Un virus che ha sconvolto le nostre abitudini mentali sulla vita e sulla morte. “Nelle curve demografiche dovrebbe avere un impatto trascurabile. Ma, per i motivi già accennati, la nostra immaginazione sulla vita e la morte si trasforma: vulnerabili, capiamo che la morte si annida e colpisce senza discernimento.

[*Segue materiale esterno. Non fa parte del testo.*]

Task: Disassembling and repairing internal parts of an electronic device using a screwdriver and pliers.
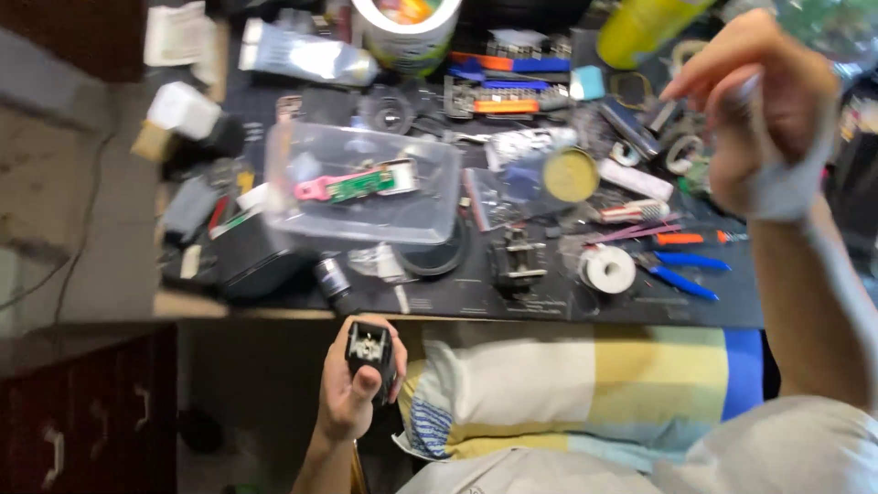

Può benissimo essere, come Montaigne e altri hanno capito, che la vita è veramente umana solo se siamo consapevoli del suo carattere fragile, limitato, incerto. Che deve essere motivo di azione coraggiosa e non di tristezza o depressione”. 

  
Tutti dovrebbero ricordare le parole di Blaise Pascal: “Tutta la sfortuna degli uomini viene da una cosa sola, non saper stare nella propria camera da solo”. “Pascal denuncia la nostra incapacità di sopportare l’esistenza solitaria. Critica il nostro modo di evitare sempre di pensare in profondità, preferendo una corsa perpetua a capofitto, di intrattenimento in intrattenimento. I periodi di reclusione, quarantena, isolamento, impongono il tempo per la riflessione. Invece di riempirlo interamente di videogiochi e serie televisive, sarebbe utile tenerne un po’ per meditare su ciò che ci sta accadendo”. La storia è maestra. “Dalla peste di Atene raccontata da Tucidide all’influenza spagnola, dalle grandi piaghe del Medioevo e del Rinascimento, il vaiolo nell’età dei Lumi, Hegel che muore di colera nel 1831. Ogni volta si crede che sia la fine del mondo, ma non lo è mai. Abbiamo bisogno del coraggio e della pazienza per capire cosa sta succedendo. Dobbiamo imparare a sopportare l’incertezza e  la paura, senza esserne paralizzati. Né stupidamente fiduciosi né stupidamente sospettosi, dobbiamo vivere il ‘mondo con’ e affrontarlo. Si tratta di continuare ad avere fiducia, senza illusioni”. In cosa? “Nella ricerca scientifica, nella politica e, in definitiva, nell’umanità,  la vecchia spazzatura che ora è terribilmente criticata. Se ci riusciremo, avremo avuto una grande esperienza filosofica”.